ASSIGNMENT –
Check every line in the listing below for "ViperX". Copy the ones where it occurs.

PROVIDED ENTRIES –
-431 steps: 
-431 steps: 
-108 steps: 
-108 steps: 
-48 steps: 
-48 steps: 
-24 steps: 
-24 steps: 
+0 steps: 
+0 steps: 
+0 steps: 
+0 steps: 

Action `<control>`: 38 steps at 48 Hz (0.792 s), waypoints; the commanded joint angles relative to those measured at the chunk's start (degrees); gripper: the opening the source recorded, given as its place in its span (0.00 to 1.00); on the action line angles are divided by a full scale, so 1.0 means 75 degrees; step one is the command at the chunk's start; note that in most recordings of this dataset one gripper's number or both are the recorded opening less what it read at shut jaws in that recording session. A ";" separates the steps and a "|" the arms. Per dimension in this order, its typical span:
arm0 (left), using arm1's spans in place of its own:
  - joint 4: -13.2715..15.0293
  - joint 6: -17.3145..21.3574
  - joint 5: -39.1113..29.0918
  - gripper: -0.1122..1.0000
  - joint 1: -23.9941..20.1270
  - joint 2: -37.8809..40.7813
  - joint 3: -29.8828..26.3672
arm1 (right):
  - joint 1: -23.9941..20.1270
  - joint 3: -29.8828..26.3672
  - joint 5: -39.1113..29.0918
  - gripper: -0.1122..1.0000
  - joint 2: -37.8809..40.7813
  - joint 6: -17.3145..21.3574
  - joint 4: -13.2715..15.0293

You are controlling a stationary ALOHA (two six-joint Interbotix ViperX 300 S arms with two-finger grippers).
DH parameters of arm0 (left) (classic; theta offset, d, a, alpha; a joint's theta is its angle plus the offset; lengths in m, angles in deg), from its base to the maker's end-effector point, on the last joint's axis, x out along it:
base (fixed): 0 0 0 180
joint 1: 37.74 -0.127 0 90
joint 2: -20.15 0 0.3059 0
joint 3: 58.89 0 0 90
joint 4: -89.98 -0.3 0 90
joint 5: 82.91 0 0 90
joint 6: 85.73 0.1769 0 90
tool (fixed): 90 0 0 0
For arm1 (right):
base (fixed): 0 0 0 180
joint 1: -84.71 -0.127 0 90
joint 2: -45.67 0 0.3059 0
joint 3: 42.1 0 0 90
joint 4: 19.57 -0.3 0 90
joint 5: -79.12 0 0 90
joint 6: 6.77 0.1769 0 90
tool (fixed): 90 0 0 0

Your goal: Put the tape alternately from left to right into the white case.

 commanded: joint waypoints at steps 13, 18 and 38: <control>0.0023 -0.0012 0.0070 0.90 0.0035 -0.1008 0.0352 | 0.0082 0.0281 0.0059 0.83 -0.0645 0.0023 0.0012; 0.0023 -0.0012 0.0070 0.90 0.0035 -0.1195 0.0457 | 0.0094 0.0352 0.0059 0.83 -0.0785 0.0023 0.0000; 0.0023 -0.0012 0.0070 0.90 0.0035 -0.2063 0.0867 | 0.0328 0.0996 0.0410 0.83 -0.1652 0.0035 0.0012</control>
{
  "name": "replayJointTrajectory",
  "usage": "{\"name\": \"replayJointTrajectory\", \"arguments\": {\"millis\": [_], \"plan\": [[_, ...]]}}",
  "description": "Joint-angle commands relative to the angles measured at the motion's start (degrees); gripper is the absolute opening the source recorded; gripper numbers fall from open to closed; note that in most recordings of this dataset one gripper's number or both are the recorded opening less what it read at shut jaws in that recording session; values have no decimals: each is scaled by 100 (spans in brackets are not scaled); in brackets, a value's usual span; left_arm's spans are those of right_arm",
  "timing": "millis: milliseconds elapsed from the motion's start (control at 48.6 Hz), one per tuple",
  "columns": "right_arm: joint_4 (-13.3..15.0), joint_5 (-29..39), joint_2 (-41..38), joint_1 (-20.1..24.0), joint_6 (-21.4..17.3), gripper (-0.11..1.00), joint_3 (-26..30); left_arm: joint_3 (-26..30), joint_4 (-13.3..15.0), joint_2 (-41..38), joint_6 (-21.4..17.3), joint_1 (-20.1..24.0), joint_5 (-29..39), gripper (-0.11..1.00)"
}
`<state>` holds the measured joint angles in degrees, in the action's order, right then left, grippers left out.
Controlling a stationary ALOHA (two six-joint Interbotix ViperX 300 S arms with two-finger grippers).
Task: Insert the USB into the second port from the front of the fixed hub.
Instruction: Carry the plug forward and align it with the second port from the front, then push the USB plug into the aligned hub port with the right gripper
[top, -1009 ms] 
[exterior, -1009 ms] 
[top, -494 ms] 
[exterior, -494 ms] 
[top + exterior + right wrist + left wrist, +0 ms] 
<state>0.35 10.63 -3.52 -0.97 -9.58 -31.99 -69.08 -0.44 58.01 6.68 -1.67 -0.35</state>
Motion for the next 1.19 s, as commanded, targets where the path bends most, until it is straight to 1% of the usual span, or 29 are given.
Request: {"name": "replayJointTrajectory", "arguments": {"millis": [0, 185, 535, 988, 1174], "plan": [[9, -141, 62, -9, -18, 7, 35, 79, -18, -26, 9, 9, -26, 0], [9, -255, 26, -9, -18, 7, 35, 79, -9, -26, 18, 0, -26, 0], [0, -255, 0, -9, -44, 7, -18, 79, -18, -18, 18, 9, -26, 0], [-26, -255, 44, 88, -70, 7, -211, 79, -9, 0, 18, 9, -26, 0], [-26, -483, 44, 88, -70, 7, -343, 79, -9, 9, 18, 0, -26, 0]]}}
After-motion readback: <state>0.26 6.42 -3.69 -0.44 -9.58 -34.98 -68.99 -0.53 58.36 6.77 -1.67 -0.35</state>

SOLUTION –
You are controlling a stationary ALOHA (two six-joint Interbotix ViperX 300 S arms with two-finger grippers).
Controlling a stationary ALOHA (two six-joint Interbotix ViperX 300 S arms with two-finger grippers).

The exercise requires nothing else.